Work instructions: All the lines below need retyping exactly, apart from the images.

Supplied material:
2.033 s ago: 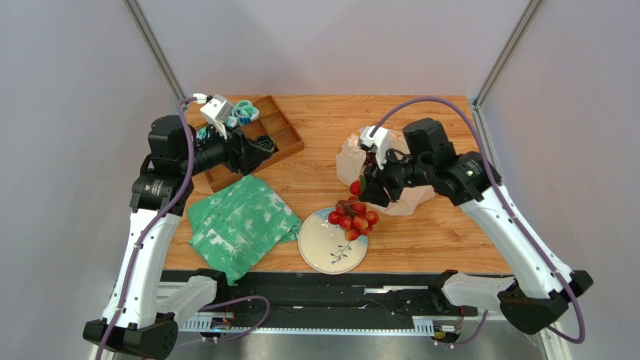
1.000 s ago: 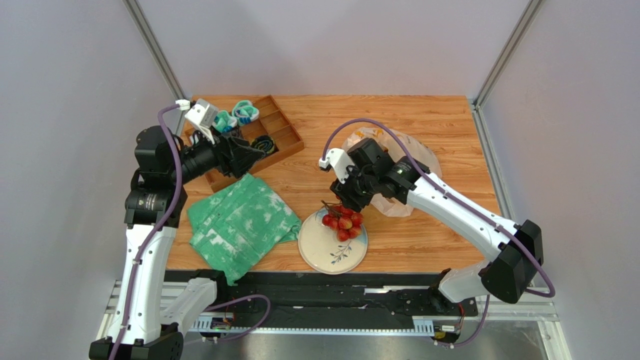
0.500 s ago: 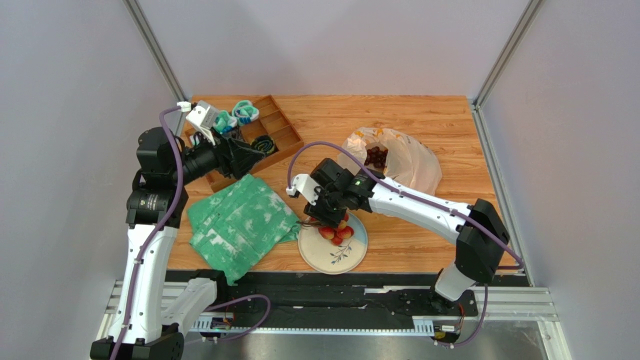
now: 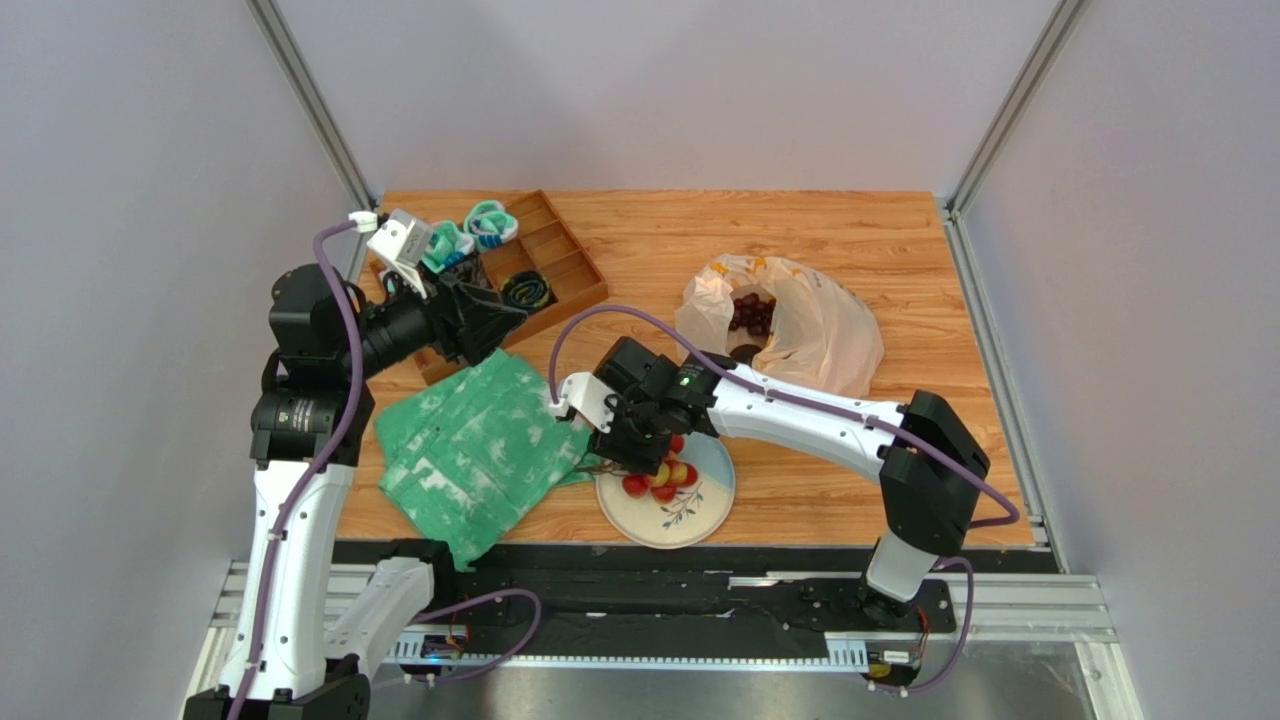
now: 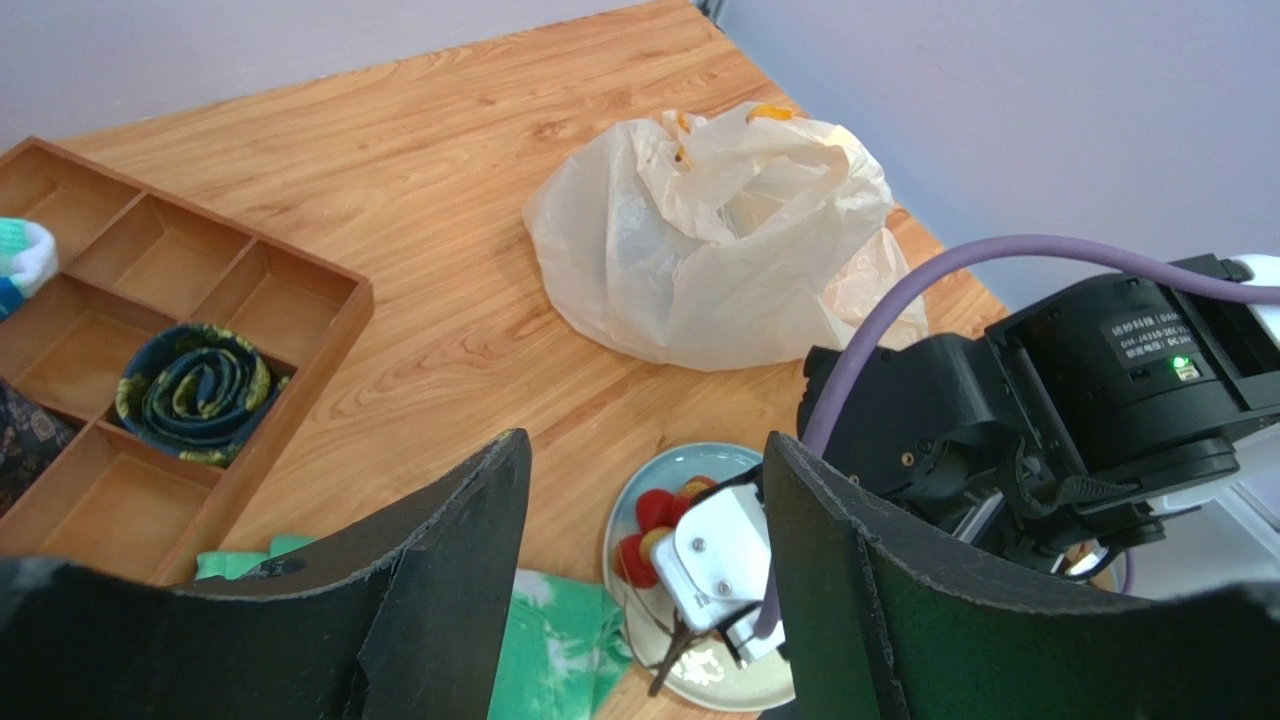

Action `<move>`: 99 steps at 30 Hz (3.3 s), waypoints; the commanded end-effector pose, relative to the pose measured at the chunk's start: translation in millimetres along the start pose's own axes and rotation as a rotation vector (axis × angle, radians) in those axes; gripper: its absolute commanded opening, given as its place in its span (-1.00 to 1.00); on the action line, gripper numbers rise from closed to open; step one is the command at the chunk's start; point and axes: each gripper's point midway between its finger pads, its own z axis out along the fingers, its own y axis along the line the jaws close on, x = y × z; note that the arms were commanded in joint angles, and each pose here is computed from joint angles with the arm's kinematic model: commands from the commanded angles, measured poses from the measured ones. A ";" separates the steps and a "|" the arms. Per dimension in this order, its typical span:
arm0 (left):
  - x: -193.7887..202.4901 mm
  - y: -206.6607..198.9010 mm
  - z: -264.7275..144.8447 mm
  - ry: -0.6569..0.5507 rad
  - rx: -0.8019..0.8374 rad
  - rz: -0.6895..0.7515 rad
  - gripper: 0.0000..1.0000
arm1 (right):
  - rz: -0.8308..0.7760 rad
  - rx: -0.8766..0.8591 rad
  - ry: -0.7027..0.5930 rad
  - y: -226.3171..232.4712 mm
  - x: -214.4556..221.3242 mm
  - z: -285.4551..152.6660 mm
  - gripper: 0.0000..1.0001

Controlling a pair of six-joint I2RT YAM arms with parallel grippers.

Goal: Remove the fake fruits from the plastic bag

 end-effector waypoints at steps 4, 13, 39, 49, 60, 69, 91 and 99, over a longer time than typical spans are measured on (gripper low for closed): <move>-4.8 -5.0 -0.4 -0.029 0.030 -0.003 0.34 | -0.041 -0.016 -0.020 16.9 -11.5 8.5 0.39; -3.7 -5.9 1.6 -0.022 0.046 -0.013 0.34 | -0.089 0.050 -0.062 12.5 -12.0 -35.8 0.68; 3.5 1.6 7.9 0.024 0.040 -0.037 0.33 | -0.182 -0.115 0.249 4.5 82.1 13.4 -0.99; 7.6 1.5 10.2 0.035 0.050 -0.072 0.33 | -0.181 0.012 0.208 -24.4 66.6 21.5 -0.92; 15.3 6.6 13.2 0.054 0.040 -0.073 0.41 | -0.179 0.118 0.171 -25.4 79.6 -46.0 -0.17; -9.0 -20.2 46.4 0.104 0.185 0.002 0.65 | -0.270 0.239 -0.080 -9.7 77.6 -155.6 0.34; 40.5 -77.6 220.0 0.339 0.428 0.111 0.90 | 0.253 0.496 -0.068 -164.1 131.0 -145.7 0.43; 34.5 -82.3 233.1 0.317 0.458 0.091 -0.23 | 0.259 0.555 0.096 -194.5 159.2 -129.5 -0.19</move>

Solution below:
2.033 s ago: 
1.000 s ago: 
0.500 s ago: 
now: 
now: 

Action `<move>`: 99 steps at 30 Hz (3.3 s), waypoints; the commanded end-effector pose, relative to the pose measured at the chunk's start: translation in millimetres along the start pose's own axes and rotation as a rotation vector (axis × angle, radians) in those axes; gripper: its absolute commanded opening, given as its place in its span (-1.00 to 1.00); on the action line, gripper numbers rise from closed to open; step one is the command at the chunk's start; point and axes: each gripper's point midway between its finger pads, its own z axis out along the fingers, its own y axis along the line the jaws close on, x = y × z; note that the arms were commanded in joint angles, and each pose here is computed from joint angles with the arm's kinematic model: commands from the commanded angles, measured poses from the measured ones. A ";" separates the steps and a "|" the arms. Per dimension in this order, its typical span:
arm0 (left):
  - x: -193.7887..202.4901 mm
  - y: -206.6607..198.9010 mm
  - z: -264.7275..144.8447 mm
  - ry: -0.6569..0.5507 rad
  - rx: -0.8019..0.8374 rad
  - rz: -0.6895..0.7515 rad
  - gripper: 0.0000..1.0000
arm1 (right):
  - rz: -0.8308..0.7760 rad
  - rx: -0.8766..0.8591 rad
  - ry: -0.7027..0.5930 rad
  - y: -226.3171..232.4712 mm
  - x: -214.4556..221.3242 mm
  - z: -285.4551..152.6660 mm
  - gripper: 0.0000..1.0001

Controlling a pair of six-joint I2RT YAM arms with parallel grippers.

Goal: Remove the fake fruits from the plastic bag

 end-effector waypoints at steps 4, 13, 39, 49, 60, 69, 91 and 99, over a longer time than typical spans are measured on (gripper low for closed): <move>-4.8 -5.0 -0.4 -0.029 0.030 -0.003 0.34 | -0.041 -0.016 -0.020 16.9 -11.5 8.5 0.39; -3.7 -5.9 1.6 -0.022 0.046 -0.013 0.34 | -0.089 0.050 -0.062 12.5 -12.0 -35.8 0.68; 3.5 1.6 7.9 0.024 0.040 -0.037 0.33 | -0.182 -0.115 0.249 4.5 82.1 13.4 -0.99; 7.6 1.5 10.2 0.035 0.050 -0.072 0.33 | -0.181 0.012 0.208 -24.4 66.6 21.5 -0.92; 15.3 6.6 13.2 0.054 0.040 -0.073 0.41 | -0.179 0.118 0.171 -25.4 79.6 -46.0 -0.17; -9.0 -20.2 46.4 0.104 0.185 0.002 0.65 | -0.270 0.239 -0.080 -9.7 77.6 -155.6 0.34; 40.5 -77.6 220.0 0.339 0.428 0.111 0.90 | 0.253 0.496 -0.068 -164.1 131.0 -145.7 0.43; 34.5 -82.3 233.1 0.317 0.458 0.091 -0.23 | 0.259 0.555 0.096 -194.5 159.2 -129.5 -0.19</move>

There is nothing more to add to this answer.